Copy every line of the listing that holds the string "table".

*** RECORDED INFORMATION Section Begins ***

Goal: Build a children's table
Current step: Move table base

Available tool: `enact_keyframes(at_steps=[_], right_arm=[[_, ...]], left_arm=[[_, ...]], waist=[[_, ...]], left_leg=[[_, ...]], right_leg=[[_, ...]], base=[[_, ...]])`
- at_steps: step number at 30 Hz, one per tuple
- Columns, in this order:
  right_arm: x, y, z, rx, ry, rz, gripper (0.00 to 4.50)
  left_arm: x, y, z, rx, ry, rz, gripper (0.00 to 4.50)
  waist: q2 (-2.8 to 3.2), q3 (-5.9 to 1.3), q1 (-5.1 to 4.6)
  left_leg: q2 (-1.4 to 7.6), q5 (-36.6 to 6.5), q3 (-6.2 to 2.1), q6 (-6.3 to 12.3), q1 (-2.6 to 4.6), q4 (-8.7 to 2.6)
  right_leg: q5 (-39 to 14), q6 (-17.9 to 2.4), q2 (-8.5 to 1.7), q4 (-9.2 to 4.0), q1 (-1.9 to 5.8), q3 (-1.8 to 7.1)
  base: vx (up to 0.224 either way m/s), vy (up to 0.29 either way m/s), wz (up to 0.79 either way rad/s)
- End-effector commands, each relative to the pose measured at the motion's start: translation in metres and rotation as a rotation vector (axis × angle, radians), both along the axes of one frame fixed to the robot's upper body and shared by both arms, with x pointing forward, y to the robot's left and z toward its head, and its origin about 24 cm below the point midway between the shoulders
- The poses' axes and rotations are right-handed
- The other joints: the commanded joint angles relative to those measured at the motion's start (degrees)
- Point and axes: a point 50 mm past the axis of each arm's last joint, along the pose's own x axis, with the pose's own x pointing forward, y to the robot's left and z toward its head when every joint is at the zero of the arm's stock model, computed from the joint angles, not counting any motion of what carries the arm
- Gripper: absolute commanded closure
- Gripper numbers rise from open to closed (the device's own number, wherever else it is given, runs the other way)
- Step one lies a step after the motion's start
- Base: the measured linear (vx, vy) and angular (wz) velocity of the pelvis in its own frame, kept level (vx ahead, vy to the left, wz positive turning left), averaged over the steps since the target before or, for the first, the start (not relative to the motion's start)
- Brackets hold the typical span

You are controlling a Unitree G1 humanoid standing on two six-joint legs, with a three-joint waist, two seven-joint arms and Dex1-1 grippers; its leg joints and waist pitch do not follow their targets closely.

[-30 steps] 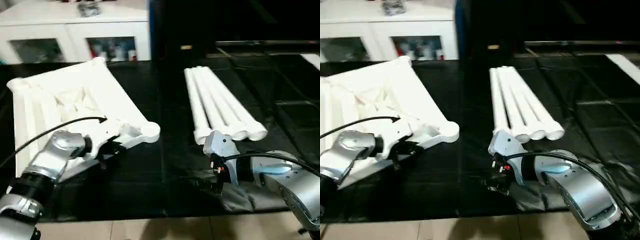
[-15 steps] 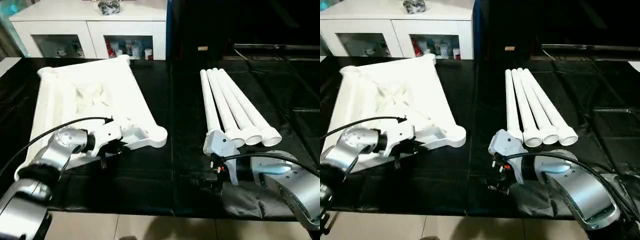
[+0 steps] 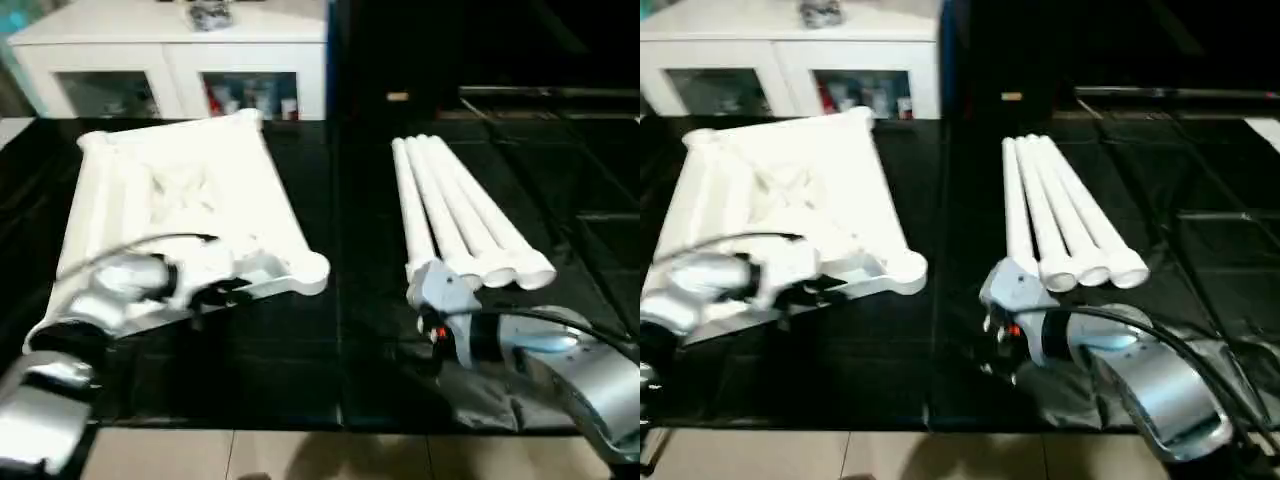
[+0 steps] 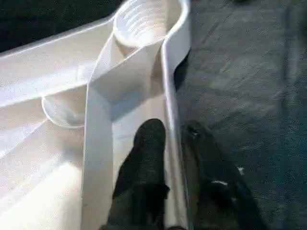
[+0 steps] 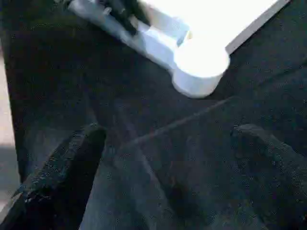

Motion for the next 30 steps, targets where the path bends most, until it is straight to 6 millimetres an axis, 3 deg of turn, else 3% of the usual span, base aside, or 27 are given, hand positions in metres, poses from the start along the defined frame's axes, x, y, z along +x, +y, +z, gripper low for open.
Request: enact_keyframes(at_steps=[1, 5, 6, 11, 14, 15, 16, 18, 19, 21, 24, 25, 28, 30], right_arm=[[-0.001, -0.001, 0.005, 0.040, 0.001, -0.034, 0.00], [0.002, -0.002, 0.006, 0.126, -0.016, -0.152, 0.00], [0.003, -0.002, 0.006, 0.132, -0.022, -0.168, 0.00], [0.009, -0.001, 0.007, 0.140, -0.095, -0.297, 0.00], [0.016, -0.001, 0.010, 0.170, -0.186, -0.387, 0.00], [0.020, -0.003, 0.011, 0.205, -0.214, -0.468, 0.00], [0.020, -0.003, 0.011, 0.210, -0.218, -0.479, 0.00], [0.022, -0.004, 0.012, 0.254, -0.252, -0.531, 0.00], [0.023, -0.005, 0.012, 0.266, -0.274, -0.572, 0.00], [0.023, -0.007, 0.009, 0.280, -0.284, -0.618, 0.00], [0.024, -0.009, 0.006, 0.319, -0.271, -0.692, 0.00], [0.023, -0.011, 0.005, 0.327, -0.273, -0.712, 0.00], [0.024, -0.024, -0.004, 0.331, -0.244, -0.827, 0.00], [0.025, -0.031, -0.009, 0.314, -0.252, -0.913, 0.00]], left_arm=[[-0.006, 0.009, 0.014, -0.038, -0.016, -0.011, 3.45], [-0.017, 0.017, 0.030, -0.104, -0.040, 0.015, 3.10], [-0.018, 0.018, 0.031, -0.116, -0.043, 0.022, 3.06], [-0.019, 0.009, 0.046, -0.342, -0.116, 0.207, 2.77], [-0.020, -0.007, 0.049, -0.538, -0.174, 0.391, 2.54], [-0.019, -0.013, 0.049, -0.674, -0.196, 0.566, 2.54], [-0.019, -0.014, 0.049, -0.692, -0.200, 0.595, 2.35], [-0.018, -0.016, 0.048, -0.783, -0.196, 0.732, 2.21], [-0.020, -0.017, 0.047, -0.815, -0.208, 0.795, 2.12], [-0.024, -0.019, 0.045, -0.839, -0.215, 0.881, 1.94], [-0.031, -0.023, 0.044, -0.817, -0.226, 0.895, 1.79], [-0.035, -0.026, 0.045, -0.799, -0.232, 0.899, 1.71], [-0.042, -0.031, 0.041, -0.739, -0.249, 0.924, 1.61], [-0.041, -0.034, 0.037, -0.716, -0.230, 0.947, 1.61]], waist=[[-0.10, -3.61, 0.08], [0.18, -3.44, -0.24], [0.18, -3.31, -0.32], [0.07, -3.06, -0.36], [-0.52, -3.09, -0.37], [-0.28, -3.27, -0.44], [-0.41, -3.29, -0.73], [-0.61, -3.50, -0.54], [-1.02, -3.34, -0.50], [-1.30, -3.42, -0.61], [-1.27, -3.33, -0.63], [-1.54, -3.27, -0.65], [-1.16, -3.16, -0.60], [-1.23, -3.09, -0.65]], left_leg=[[3.49, -4.19, -1.00, -1.08, 0.06, -4.11], [3.61, -5.49, -0.87, -0.98, 0.07, -4.30], [3.51, -5.84, -0.83, -1.19, 0.23, -4.42], [3.41, -7.06, -0.62, -1.83, 0.23, -4.44], [3.20, -5.97, -0.41, -1.46, -0.01, -4.33], [3.32, -5.32, -0.44, -1.47, -0.20, -4.19], [3.41, -4.46, -0.45, -1.20, -0.39, -4.02], [2.99, -2.77, -0.36, -0.09, -0.55, -3.79], [2.89, -2.44, -0.35, 0.30, -0.57, -3.87], [2.90, -1.22, -0.36, 0.48, -0.74, -3.81], [2.85, -0.86, -0.40, 1.37, -0.61, -3.84], [2.82, -1.19, -0.28, 1.40, -0.53, -3.84], [3.03, -2.89, -0.42, 0.63, -0.31, -4.08], [2.95, -4.41, -0.36, -0.30, -0.08, -4.22]], right_leg=[[7.56, -13.69, -5.08, -3.54, 3.07, 3.12], [4.00, -13.92, -5.26, -3.62, 2.70, 3.11], [2.74, -13.94, -4.91, -3.79, 2.49, 2.96], [-0.51, -14.14, -4.89, -3.99, 2.40, 3.05], [-1.08, -13.19, -4.71, -4.23, 2.61, 3.10], [0.21, -13.26, -4.84, -3.85, 2.81, 3.14], [2.53, -14.05, -4.88, -3.81, 2.85, 3.08], [2.04, -12.82, -4.46, -3.91, 2.95, 3.00], [1.67, -12.30, -4.30, -4.23, 2.84, 2.95], [2.61, -11.31, -4.20, -4.00, 3.07, 2.92], [2.19, -9.84, -3.96, -4.24, 2.66, 2.89], [1.60, -9.52, -3.82, -4.42, 2.56, 2.89], [-0.50, -8.96, -3.88, -4.56, 2.31, 2.87], [-0.70, -8.55, -3.68, -4.68, 2.14, 2.96]], base=[[0.000, 0.000, 0.00], [0.000, 0.000, 0.00], [0.000, 0.000, 0.00], [0.000, 0.000, 0.00], [0.000, 0.000, 0.00], [0.000, 0.000, 0.00], [0.000, 0.000, 0.00], [0.000, 0.000, 0.00], [0.000, 0.000, 0.00], [0.000, 0.000, 0.00], [0.000, 0.000, 0.00], [0.000, 0.000, 0.00], [0.000, 0.000, 0.00], [0.000, 0.000, 0.00]])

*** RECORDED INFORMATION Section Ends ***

▸ RESULT BELOW
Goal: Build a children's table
Current step: Move table base

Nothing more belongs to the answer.